For this we need two things:
- a bunch of signatures, with names;
- the taxonomic information for those signatures, calculated e.g. by dib-lab/2018-ncbi-lineages;
For the podar data set, the taxonomic lineages are here: spacegraphcats/data/podar-lineages.csv
To calculate the signatures for the podar data set, we should use a lower scaled value, which will give higher resolution to the taxonomic classification:
sourmash compute -k 31 --scaled=100 {?,??}.fa -f --name-from-first
Then, to calculate an LCA database, do:
sourmash lca index podar-lineage.csv podar-ref.scaled100.lca.json \
{?,??}.fa.sig \
--scaled 100 -C 3 --split-identifiers
This will result in a file podar-ref.scaled100.lca.json
that you can use with tax-classify.py
.
Running tax-classify on catlas region output
First, generate the .node_mh
file from a catlas with the appropriate scaled value;
it should be no smaller than the one used when computing the signatures & building the LCA database, above.

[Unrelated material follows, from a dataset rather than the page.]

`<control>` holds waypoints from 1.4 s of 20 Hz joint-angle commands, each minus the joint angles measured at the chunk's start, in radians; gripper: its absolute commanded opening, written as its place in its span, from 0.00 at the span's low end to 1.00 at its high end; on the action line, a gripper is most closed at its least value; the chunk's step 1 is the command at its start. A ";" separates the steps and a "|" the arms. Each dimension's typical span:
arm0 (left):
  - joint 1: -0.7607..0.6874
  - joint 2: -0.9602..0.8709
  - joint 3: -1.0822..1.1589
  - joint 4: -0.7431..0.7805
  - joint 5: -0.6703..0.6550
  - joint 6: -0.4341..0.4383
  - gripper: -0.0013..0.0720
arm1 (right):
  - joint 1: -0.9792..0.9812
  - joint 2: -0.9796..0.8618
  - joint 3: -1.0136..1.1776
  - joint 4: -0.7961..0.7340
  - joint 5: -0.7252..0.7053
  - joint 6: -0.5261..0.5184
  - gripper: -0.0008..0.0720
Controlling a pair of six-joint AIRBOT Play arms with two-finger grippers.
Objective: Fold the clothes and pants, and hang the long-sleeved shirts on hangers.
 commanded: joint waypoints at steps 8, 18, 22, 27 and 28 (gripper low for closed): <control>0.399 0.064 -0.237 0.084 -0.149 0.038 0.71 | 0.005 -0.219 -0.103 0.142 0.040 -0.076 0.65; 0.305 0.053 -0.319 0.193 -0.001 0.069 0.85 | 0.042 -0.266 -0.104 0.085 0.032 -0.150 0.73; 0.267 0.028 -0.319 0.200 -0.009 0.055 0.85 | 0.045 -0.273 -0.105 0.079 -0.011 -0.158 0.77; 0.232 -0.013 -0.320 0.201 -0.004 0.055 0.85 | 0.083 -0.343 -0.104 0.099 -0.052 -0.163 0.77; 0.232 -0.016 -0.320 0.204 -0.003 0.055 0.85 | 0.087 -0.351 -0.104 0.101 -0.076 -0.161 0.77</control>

python -m search.characterize_catlas_regions twofoo_k31_r1 twofoo.vec --scaled=100
Then:
scripts/tax-classify.py twofoo.vec podar-ref.scaled100.lca.json
Running tax-classify-sigs on catlas search output
You can run the same code as in tax-classify.py
on signatures produced by search.extract_nodes_by_query
, using a different front-end script:
scripts/tax-classify-sigs.py ./podarV_k31_r1_search_oh0_jan19/[012].fa.contigs.sig \
~/dev/sourmash/podar-ref.1k.lca.json
Here, the output is more detailed because we expect more of these bins to be low purity.